The lowest ionization energy of any element is 3.89 eV, for intend energy expended in a gas per ion pair formed, which combines ionization energy plus the energy lost to other processes such as excitation. At 38 nanometers wavelength for electromagnetic radiation, 33 eV isto the energy at the conventional 10 nm wavelength transition between extreme ultraviolet and X-ray radiation, which occurs at about 125 eV. Thus, X-ray radiation is always ionizing, but only extreme-ultraviolet radiation can be considered ionizing under any definitions.

Neutrons have a neutral electrical charge often misunderstood as zero electrical charge and thus often do not directly cause ionization in a single step or interaction with matter. However, fast neutrons will interact with the protons in hydrogen via linear energy transfer, energy that a particle transfers to the the tangible substance that goes into the makeup of a physical object it is for moving through. This mechanism scatters the nuclei of the materials in the forwarded area, causing direct ionization of the hydrogen atoms. When neutrons strike the hydrogen nuclei, proton radiation fast protons results. These protons are themselves ionizing because they are of high energy, are charged, and interact with the electrons in matter.

Neutrons that strike other nuclei anyway hydrogen will transfer less energy to the other particle if linear energy transfer does occur. But, for numerous nuclei struck by neutrons, inelastic scattering occurs. Whether elastic or inelastic scatter occurs is dependent on the speed of the neutron, whether fast or thermal or somewhere in between. it is for also dependent on the nuclei it strikes and its neutron cross section.

In inelastic scattering, neutrons are readily absorbed in a type of nuclear reaction called neutron capture and attributes to the neutron activation of the nucleus. Neutron interactions with most category of matter in this manner normally produce radioactive nuclei. The abundant oxygen-16 nucleus, for example, undergoes neutron activation, rapidly decays by a proton emission forming nitrogen-16, which decays to oxygen-16. The short-lived nitrogen-16 decay emits a effective beta ray. This process can be written as:

^{16O n,p ^{16N fast neutron capture possible with >11 MeV neutron}}

^{16N → ^{16O + β^{− Decay t_1/2 = 7.13 s}}}

This high-energy β^{− further interacts rapidly with other nuclei, emitting high-energy γ via Bremsstrahlung}

While not a favorable reaction, the ^{16O n,p ^{16N reaction is a major credit of X-rays emitted from the cooling water of a pressurized water reactor and contributes enormously to the radiation generated by a water-cooled nuclear reactor while operating.}}

For the best shielding of neutrons, hydrocarbons that have an abundance of hydrogen are used.

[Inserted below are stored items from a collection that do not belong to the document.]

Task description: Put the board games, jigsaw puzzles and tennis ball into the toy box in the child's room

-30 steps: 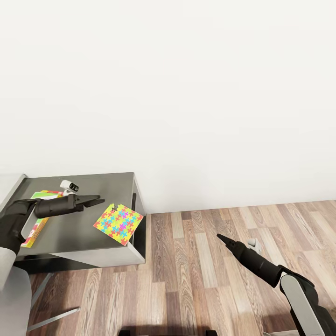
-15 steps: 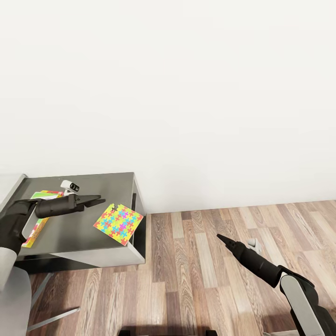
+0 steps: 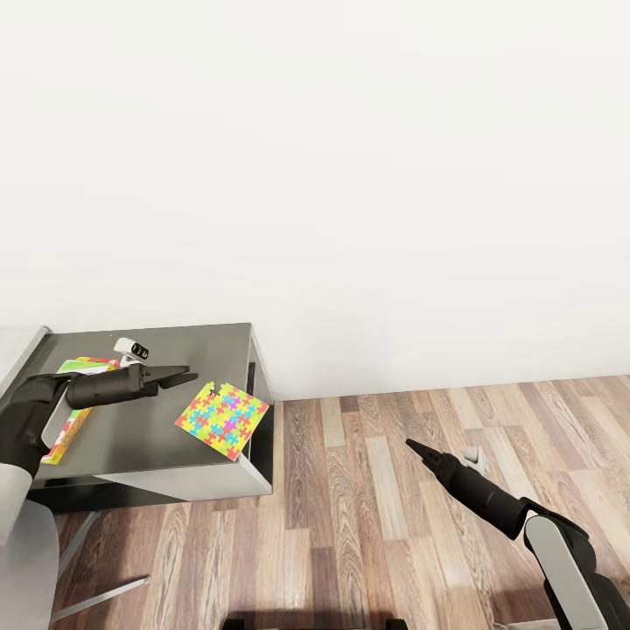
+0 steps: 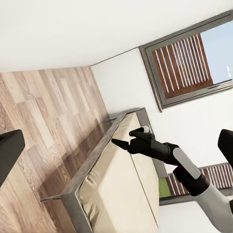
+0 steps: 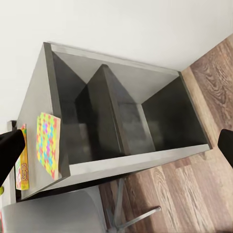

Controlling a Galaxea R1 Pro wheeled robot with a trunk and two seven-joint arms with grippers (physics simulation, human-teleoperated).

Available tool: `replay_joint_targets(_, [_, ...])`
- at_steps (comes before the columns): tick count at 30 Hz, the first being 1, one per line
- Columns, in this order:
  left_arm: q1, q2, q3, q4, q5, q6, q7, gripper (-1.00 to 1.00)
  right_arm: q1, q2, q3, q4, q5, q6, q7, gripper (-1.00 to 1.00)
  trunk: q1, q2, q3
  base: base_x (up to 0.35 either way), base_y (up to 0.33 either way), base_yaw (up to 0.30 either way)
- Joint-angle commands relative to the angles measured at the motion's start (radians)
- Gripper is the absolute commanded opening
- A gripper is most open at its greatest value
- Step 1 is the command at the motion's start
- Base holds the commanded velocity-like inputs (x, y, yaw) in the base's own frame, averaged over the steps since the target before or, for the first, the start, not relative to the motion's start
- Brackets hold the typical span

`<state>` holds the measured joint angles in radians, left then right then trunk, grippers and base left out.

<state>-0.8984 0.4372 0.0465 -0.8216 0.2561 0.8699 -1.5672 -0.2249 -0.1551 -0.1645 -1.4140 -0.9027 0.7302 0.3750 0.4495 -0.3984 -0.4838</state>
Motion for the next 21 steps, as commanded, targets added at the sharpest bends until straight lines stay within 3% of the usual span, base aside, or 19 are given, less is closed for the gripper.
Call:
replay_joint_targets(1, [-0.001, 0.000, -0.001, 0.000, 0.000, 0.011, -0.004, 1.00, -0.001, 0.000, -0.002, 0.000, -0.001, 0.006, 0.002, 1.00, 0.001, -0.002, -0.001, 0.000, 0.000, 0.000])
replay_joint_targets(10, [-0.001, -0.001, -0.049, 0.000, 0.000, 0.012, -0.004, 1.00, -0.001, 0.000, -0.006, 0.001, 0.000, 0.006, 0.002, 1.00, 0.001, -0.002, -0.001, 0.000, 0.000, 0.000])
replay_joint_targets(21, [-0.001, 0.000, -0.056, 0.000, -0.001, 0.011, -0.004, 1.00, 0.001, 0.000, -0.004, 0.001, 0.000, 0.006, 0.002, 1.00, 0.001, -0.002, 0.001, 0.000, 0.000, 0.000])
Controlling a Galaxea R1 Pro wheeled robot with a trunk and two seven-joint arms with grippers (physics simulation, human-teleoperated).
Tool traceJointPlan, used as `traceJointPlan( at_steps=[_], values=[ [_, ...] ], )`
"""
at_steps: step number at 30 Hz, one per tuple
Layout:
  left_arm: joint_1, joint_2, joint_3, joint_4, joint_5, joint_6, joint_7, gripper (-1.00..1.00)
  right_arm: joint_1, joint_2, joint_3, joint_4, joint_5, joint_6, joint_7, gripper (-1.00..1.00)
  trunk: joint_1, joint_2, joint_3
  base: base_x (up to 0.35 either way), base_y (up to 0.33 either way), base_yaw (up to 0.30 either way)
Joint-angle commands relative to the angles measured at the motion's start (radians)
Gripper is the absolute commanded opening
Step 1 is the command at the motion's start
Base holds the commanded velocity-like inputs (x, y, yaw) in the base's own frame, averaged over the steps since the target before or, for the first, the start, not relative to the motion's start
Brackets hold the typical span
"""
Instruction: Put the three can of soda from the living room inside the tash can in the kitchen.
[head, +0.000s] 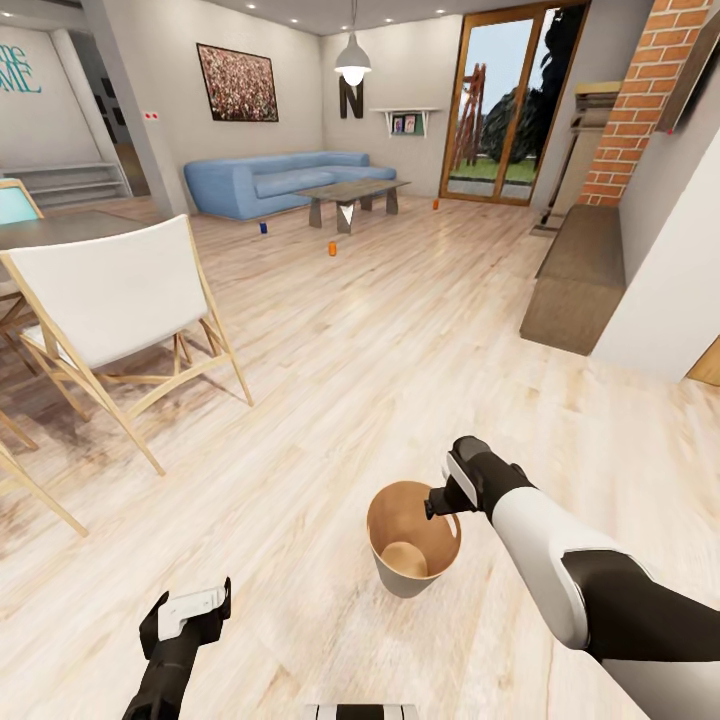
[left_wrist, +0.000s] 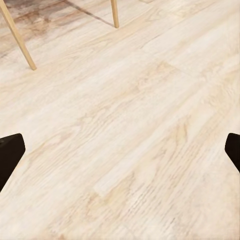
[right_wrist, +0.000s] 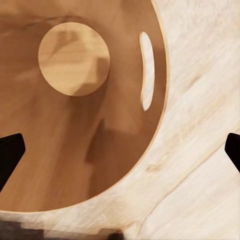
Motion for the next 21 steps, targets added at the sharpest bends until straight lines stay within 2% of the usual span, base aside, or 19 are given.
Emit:
traceJointPlan(
  at_steps=[1, 21],
  values=[
    [0.000, 0.000, 0.000, 0.000, 0.000, 0.000, 0.000, 1.00, 0.000, 0.000, 0.000, 0.000, 0.000, 0.000, 0.000, 1.00, 0.000, 0.000, -0.001, 0.000, 0.000, 0.000],
    [0.000, 0.000, 0.000, 0.000, 0.000, 0.000, 0.000, 1.00, 0.001, -0.004, 0.000, 0.001, 0.000, 0.000, 0.001, 1.00, 0.000, 0.000, -0.033, 0.000, 0.000, 0.000]
  ],
)
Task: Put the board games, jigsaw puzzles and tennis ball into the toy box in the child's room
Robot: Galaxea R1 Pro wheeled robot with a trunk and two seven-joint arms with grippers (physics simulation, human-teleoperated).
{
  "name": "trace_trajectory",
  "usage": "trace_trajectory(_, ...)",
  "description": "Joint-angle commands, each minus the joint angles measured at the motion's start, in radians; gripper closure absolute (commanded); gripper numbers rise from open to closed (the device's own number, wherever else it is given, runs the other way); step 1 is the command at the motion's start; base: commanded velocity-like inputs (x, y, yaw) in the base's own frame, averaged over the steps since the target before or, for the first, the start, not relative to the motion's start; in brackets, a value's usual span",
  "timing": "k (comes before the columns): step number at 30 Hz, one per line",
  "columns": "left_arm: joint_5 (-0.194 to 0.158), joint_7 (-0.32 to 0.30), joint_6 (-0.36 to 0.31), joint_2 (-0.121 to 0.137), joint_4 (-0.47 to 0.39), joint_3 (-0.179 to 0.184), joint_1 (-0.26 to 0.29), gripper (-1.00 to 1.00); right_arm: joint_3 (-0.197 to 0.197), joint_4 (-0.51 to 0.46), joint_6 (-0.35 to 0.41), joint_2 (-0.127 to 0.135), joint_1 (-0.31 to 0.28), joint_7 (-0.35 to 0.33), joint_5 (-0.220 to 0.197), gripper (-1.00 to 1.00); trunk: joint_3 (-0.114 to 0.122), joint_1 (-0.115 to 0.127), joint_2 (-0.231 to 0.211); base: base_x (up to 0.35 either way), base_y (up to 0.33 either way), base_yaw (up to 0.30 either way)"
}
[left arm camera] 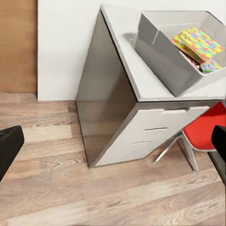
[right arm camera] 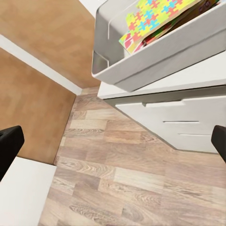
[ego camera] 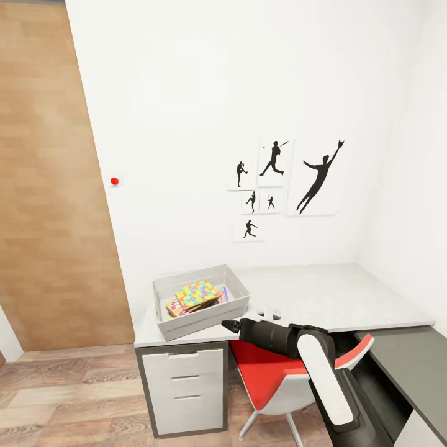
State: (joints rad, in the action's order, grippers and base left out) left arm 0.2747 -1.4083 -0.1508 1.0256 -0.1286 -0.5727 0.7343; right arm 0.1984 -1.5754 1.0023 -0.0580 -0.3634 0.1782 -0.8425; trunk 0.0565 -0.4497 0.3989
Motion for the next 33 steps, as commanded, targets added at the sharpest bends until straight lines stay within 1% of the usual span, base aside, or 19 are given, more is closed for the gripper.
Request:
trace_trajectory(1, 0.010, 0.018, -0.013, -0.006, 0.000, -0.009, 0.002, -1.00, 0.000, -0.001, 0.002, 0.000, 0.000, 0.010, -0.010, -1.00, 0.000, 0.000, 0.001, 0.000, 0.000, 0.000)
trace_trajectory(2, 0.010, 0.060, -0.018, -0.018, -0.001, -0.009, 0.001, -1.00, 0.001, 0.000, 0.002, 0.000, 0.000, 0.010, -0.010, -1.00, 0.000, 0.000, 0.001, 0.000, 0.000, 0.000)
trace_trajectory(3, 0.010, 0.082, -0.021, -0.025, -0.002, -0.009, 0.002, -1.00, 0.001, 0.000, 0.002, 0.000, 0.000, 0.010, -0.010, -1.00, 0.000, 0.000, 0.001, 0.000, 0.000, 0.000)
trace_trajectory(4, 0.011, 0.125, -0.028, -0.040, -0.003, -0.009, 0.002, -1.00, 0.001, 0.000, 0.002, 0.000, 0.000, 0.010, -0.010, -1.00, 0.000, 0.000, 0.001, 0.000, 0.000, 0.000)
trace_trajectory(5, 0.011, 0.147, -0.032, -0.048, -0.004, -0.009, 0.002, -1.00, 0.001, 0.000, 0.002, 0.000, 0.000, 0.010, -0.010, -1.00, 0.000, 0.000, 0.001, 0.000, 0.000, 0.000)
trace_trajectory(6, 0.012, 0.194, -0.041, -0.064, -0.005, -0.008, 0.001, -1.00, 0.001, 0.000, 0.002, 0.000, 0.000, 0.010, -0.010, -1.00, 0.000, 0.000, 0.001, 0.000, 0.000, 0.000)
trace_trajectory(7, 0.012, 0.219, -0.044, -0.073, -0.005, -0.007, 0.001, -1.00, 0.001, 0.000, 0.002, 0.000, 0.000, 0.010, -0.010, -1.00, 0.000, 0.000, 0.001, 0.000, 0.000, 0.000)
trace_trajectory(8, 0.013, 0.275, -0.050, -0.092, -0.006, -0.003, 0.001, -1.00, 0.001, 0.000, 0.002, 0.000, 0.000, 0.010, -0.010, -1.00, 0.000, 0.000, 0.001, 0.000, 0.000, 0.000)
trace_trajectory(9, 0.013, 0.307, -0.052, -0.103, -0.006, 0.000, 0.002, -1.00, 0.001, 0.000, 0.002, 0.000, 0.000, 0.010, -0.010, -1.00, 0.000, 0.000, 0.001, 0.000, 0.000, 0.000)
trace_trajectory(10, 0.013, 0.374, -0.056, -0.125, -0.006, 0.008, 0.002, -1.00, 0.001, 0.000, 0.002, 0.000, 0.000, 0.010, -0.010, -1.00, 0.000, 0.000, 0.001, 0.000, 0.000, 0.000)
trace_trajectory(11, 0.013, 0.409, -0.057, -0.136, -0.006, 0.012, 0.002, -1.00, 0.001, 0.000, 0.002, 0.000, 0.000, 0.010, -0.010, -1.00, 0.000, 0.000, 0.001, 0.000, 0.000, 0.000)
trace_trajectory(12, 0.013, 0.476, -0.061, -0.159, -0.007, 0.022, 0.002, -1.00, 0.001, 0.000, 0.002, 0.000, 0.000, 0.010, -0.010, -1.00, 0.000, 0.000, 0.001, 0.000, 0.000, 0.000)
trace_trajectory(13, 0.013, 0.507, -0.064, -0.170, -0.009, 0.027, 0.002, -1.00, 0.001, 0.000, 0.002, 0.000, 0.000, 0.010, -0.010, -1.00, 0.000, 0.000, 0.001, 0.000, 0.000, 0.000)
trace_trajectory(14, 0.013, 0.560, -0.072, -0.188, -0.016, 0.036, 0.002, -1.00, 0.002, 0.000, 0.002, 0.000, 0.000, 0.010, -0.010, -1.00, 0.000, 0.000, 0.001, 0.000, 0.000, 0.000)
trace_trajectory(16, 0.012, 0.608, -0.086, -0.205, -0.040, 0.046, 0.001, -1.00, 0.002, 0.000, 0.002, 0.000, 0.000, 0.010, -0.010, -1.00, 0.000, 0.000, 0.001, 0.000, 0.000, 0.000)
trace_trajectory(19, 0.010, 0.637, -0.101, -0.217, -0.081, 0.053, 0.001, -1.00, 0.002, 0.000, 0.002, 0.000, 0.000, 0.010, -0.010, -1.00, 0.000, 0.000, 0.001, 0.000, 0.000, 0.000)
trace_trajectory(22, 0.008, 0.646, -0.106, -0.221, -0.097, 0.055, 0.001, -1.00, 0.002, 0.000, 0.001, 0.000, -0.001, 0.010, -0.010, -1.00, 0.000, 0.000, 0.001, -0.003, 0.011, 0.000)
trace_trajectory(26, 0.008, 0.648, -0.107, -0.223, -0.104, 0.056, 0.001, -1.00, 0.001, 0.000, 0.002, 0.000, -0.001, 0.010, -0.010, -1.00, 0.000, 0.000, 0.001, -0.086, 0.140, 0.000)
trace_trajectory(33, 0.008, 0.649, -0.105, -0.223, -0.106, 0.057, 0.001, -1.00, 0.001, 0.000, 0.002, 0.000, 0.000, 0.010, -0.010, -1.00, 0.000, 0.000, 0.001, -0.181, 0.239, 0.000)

In fissile materials, secondary neutrons may produce nuclear house reactions, causing a larger amount of ionization from the daughter products of fission.

Outside the nucleus, free neutrons are unstable and have a mean lifetime of 14 minutes, 42 seconds. Free neutrons decay by emission of an electron and an electron antineutrino to become a proton, a process requested as beta decay:

In the adjacent diagram, a neutron collides with a proton of the covered material, and then becomes a fast recoil proton that ionizes in turn. At the end of its path, the neutron is captured by a nucleus in an n,γ-reaction that leads to the emission of a neutron capture photon. Such photons always have enough energy to qualify as ionizing radiation.